▶ Exercise instructions: Show each line in the listing below that contains the word "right".
**** Data provided
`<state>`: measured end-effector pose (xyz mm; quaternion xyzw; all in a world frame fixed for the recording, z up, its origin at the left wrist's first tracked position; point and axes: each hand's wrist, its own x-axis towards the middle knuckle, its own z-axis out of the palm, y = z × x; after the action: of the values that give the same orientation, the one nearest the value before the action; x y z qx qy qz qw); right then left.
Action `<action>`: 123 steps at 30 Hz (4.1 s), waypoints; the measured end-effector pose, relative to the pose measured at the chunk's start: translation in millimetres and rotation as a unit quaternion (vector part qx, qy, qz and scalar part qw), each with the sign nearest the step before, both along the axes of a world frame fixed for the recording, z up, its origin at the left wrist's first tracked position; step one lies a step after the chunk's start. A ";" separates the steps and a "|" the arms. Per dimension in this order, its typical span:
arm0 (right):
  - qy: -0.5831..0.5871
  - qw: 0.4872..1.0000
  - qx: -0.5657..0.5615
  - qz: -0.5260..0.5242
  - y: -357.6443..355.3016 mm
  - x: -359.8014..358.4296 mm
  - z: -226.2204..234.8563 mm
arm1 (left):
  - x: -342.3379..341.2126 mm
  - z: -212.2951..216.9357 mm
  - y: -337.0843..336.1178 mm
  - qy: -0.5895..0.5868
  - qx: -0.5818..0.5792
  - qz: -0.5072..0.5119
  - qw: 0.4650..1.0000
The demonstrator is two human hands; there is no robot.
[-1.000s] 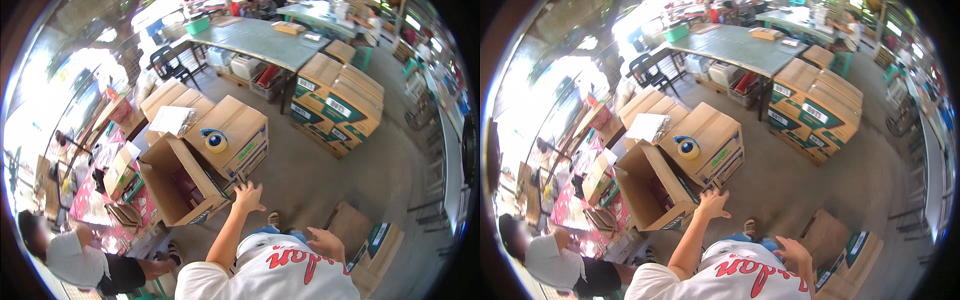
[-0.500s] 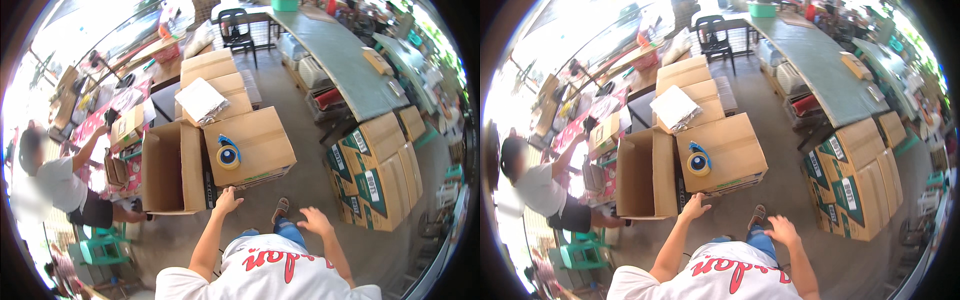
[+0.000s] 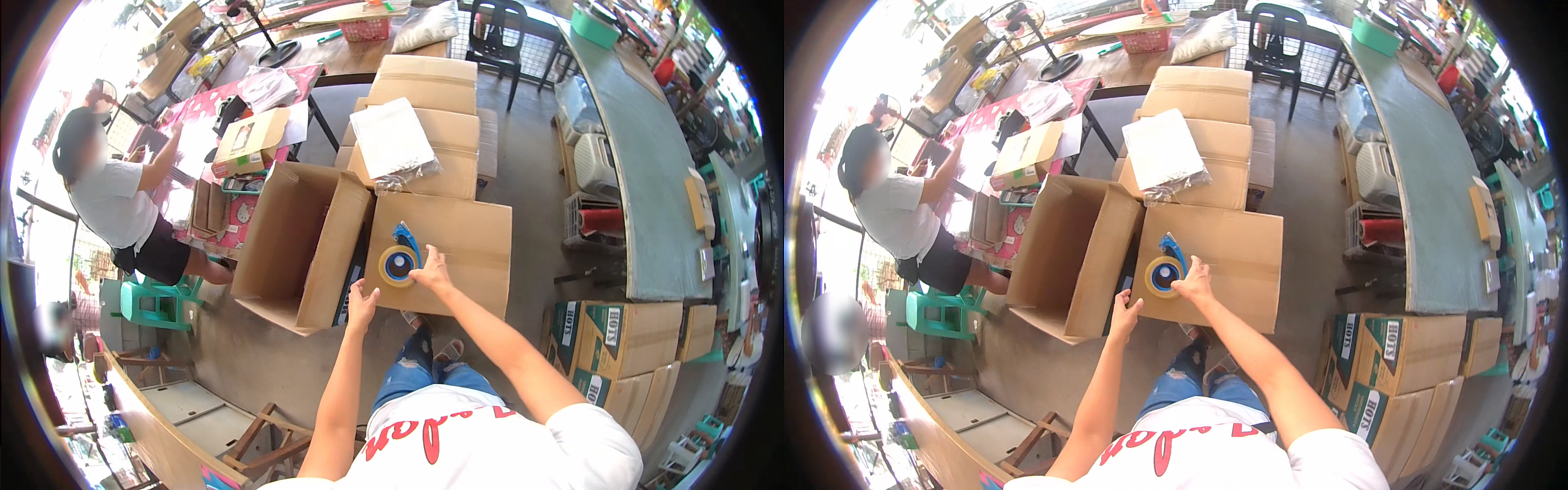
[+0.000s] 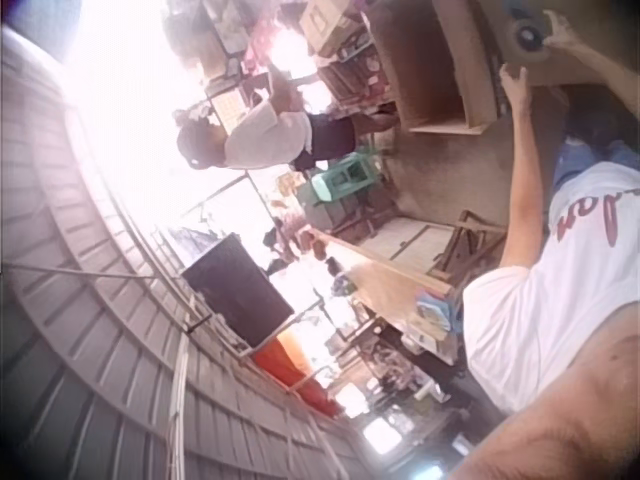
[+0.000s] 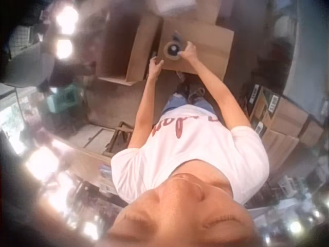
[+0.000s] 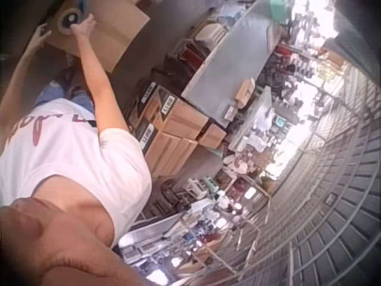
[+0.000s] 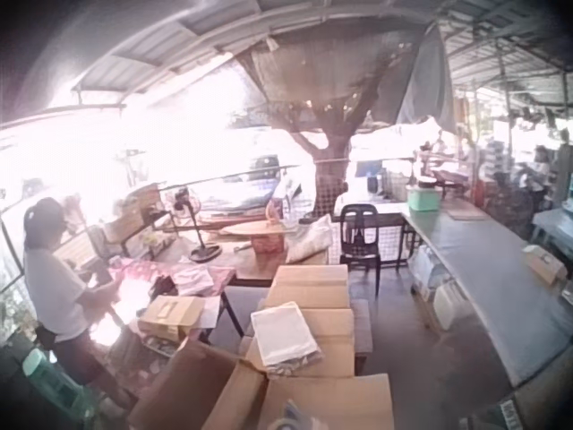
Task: The person sorts various books and printed materials into stacks and into large cardboard boxes, using scissors to cut plastic packaging from a group of notebooks before placing them on a table.
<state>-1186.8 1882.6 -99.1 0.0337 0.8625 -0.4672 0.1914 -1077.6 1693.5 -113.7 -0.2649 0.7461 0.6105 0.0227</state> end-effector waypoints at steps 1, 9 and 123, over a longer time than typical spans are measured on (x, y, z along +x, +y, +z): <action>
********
▶ Your solution:
`<state>`: measured end-effector pose (xyz mm; quaternion xyzw; all in a world frame fixed for the recording, z up, its origin at the left wrist's first tracked position; point and axes: each hand's wrist, its own x-axis towards the middle knuckle, its own z-axis out of the palm, y = z × x; after the action: of the values that give the same orientation, the one nearest the value before the action; x y z qx qy qz qw); right then left.
arm0 (right):

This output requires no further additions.